Fig. 1– Phylogenetic analysis of the 5'-end of 28S rDNA (including domains D1 and D2) for 46 sequences from Phyllactinia fraxini s. lat. This is one of the equally parsimonious trees with 35 steps, which were found using a heuristic search. Horizontal branch lengths are proportional to the number of substitutions that were inferred to have occurred along a particular branch of the tree. Sequences retrieved from type specimens were shown as boldface (HT: holotype, ET: epitype). BS (≥70%) values by the maximum parsimony (MP) and maximum likelihood (ML) methods were shown on the respective branches. Rooting point was inferred by a preliminary analysis using P. roboris and P. guttata as outgroup taxa. Divergence time of the major clades calculated by molecular clock of ITS region were shown on/under the respective nodes (mya: million years ago).

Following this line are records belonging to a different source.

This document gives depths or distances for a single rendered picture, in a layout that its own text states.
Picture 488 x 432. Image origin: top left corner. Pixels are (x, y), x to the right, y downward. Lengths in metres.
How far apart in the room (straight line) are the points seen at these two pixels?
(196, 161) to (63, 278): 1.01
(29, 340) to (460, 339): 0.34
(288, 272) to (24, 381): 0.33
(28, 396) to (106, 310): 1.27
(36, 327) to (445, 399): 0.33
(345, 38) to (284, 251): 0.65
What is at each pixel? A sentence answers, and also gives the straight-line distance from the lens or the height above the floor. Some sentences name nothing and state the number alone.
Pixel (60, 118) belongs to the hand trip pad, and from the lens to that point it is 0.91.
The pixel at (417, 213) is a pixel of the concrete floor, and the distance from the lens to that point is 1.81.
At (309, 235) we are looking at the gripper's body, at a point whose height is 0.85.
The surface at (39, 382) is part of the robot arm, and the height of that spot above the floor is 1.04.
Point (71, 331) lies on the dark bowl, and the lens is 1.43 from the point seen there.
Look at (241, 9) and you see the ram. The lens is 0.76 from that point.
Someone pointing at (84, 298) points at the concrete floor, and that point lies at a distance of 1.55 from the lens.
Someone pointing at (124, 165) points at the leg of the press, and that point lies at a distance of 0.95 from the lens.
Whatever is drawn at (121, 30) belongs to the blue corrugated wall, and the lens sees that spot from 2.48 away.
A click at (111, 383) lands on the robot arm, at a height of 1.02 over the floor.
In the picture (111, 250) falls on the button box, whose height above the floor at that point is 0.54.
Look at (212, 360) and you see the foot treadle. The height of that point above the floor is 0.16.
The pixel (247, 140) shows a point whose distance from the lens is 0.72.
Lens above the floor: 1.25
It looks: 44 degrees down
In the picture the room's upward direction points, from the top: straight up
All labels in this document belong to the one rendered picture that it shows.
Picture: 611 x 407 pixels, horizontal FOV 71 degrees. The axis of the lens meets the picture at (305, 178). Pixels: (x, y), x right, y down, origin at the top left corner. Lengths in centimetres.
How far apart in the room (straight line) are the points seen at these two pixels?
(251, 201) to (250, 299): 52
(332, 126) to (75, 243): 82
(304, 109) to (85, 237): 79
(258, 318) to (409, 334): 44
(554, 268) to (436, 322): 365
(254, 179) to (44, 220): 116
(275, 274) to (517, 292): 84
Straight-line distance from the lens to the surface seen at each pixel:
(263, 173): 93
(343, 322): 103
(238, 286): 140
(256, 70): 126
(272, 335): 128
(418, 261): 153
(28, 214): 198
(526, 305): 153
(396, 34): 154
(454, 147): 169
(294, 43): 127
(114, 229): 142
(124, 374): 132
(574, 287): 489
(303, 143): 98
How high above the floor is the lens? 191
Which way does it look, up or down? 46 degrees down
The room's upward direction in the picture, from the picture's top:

Fig. 2– Chasmothecia produced on host leaves. A: Phyllactinia fraxini on Fraxinus excelsior (TSU-MUMH1726). B: P. fraxinicola on F. japonica (TSU-MUMH7104). Bars: A, B 200 µm.

Fig. 3– Phyllactinia fraxini on Fraxinus excelsior (KR-M-0048247). A–L: Conidia M–Q: Conidiophores. R–U: Appressoria. Bars: A–L 25 µm; M–U 10 µm.

Fig. 4– Phyllactinia fraxini on Fraxinus mandshurica (TSU-MUMH1239). A–C: Chasmothecia. D–M: Asci. N–S: Penicillate cells. Bars: A–C 200 µm; D–M 40 µm; N–S 15 µm.

Fig. 5– Phyllactinia fraxinicola on Fraxinus japonica (TSU-MUMH4150). A–C: Chasmothecia. D–H, L–P: Asci. I–K, Q–S: Penicillate cells. Bars: A–C 200 µm; D–H, L–P 40 µm; I–K, Q–S 25 µm.

Fig. 6– Phyllactinia japonica on Fraxinus lanuginosa f. serrata (TSU-MUMH7224). A, B: Conidiophores. C: Conidia. D, E: Hyphal appressoria. Bars: 20 µm.

Fig. 7– Phyllactinia japonica on Fraxinus sieboldiana (TNS-F-91391, holotype). A–C: Chasmothecia. D–H: Penicillate cells. I–R: Asci. Bars: A–C 200 µm; D–H 20 µm; I–R 40 µm.

Fig. 8– Phyllactinia fraxini-longicuspidis on Fraxinus longicuspis (TSU-MUMH7227). A, B: Conidiophores. C–E: Conidia. F, G: Appressoria. Bars: A–E, G 20 µm; F 10 µm.

Fig. 9– Phyllactinia fraxini-longicuspidis on Fraxinus longicuspis (TSU-MUMH5421). A–C: Chasmothecia. D–M: Asci. N–S: Penicillate cells. Bars: A–C 200 µm; D–M 40 µm; N–S 15 µm.

Fig. 10– Comparison of host ranges of Phyllactinia and Erysiphe occurring on Fraxinus.

* Fraxinus apertisquamifera has not been recorded as a host of Phyllactinia.